Cependant la fin prématurée du second ne semble-t-elle pas clore une période distincte? et chaque période du roman anglais n’est-elle pas marquée par deux noms éminens, par deux manières et deux styles opposés, Swift et de Foe, Richardson et Fielding, Smollett et Sterne, Horace Walpole et miss Burney, Anne Radcliffe et miss Austen? Il n’y a que Walter Scott qui ait régné seul dans sa bonne fortune et son incomparable succès; mais on pourrait dire avec Carlyle que lord Byron était le vrai contraste opposé à sir Walter Scott; la bonne santé, le bon sang qui court dans les ouvrages volumineux du baronnet combattaient l’irritation des pages maladives du lord.

Quand M. David Masson écrivait et professait ce cours sur les romanciers, la littérature n’avait pas perdu le regrettable Thackeray. La comparaison entre les deux rois du roman s’imposait d’elle-même; voici dans quels termes et à quelle occasion le critique anglais s’affligeait presque de la nécessité de cette comparaison. La précaution qu’il emploie est une sorte de pressentiment pénible.


« Il y a une faction Dickens et une faction Thackeray; il n’est pas de débat plus commun, partout où l’on cause littérature d’une manière suivie, que le débat sur le mérite respectif de Dickens et de Thackeray. Peut-être y a-t-il une certaine désobligeance à comparer ainsi, à opposer toujours les deux écrivains. Nous devrions nous estimer trop heureux d’avoir deux hommes de cette valeur, vivant encore et dans toute leur force, pour songer à acclamer l’un au détriment de l’autre. C’est ce que je sentis profondément un jour que je les vis ensemble. L’occasion était mémorable, c’était en juin 1857; la scène se passait au cimetière de Norvood.

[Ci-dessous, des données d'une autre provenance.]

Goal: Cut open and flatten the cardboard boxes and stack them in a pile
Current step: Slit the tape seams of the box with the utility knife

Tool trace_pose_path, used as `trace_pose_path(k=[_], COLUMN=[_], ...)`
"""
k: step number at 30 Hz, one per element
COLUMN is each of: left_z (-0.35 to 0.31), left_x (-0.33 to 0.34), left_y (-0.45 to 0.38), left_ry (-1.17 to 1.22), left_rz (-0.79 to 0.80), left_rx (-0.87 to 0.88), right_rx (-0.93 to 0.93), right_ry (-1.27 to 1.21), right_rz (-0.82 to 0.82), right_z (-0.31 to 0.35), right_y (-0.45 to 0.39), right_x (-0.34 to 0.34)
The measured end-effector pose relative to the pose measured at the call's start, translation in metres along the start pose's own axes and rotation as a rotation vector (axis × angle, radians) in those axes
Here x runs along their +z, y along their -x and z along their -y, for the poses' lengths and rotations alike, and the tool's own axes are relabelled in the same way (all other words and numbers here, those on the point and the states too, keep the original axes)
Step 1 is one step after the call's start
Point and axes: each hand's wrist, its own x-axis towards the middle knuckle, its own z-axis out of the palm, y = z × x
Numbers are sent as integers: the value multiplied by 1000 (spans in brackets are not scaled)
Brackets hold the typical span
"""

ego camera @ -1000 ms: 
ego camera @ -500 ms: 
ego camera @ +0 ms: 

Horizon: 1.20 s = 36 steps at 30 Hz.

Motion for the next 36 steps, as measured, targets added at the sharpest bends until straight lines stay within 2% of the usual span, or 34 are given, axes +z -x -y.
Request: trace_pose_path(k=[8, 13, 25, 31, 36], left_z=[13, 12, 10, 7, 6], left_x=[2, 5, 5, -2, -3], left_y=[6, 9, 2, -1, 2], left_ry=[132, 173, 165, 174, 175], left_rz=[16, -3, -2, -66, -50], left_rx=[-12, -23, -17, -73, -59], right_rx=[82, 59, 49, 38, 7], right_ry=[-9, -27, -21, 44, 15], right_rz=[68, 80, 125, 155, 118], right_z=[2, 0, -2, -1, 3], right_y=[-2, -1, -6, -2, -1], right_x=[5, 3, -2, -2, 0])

« Une grande foule s’était réunie là pour ensevelir un homme à tous les deux connu, et qui les avait connus à fond tous les deux, un homme qui occupait un rang dans le genre auquel l’un et l’autre appartenaient, mais dont la meilleure place était un genre analogue et voisin; un homme encore dont je dirai ceci : c’est que, indépendamment des opinions qui sont exprimées à tort ou à droit sur lui, il n’y avait pas, à mon avis, dans le cercle malsain de ce qui s’appelle proprement Londres, un seul être qui eût plus de mâle énergie dans toute la force du mot. Comme il ressemblait à un Nelson de petite taille, lorsqu’il secouait en arrière sa chevelure, et qu’il se préparait frissonnant au combat de la parole! L’éclair de son esprit, de cet esprit qui n’avait pas son pareil dans notre île tout entière, n’était que la manifestation la plus visible d’une intelligence pleine de sens et de connaissances variées, d’une âme généreuse et prompte à s’enflammer.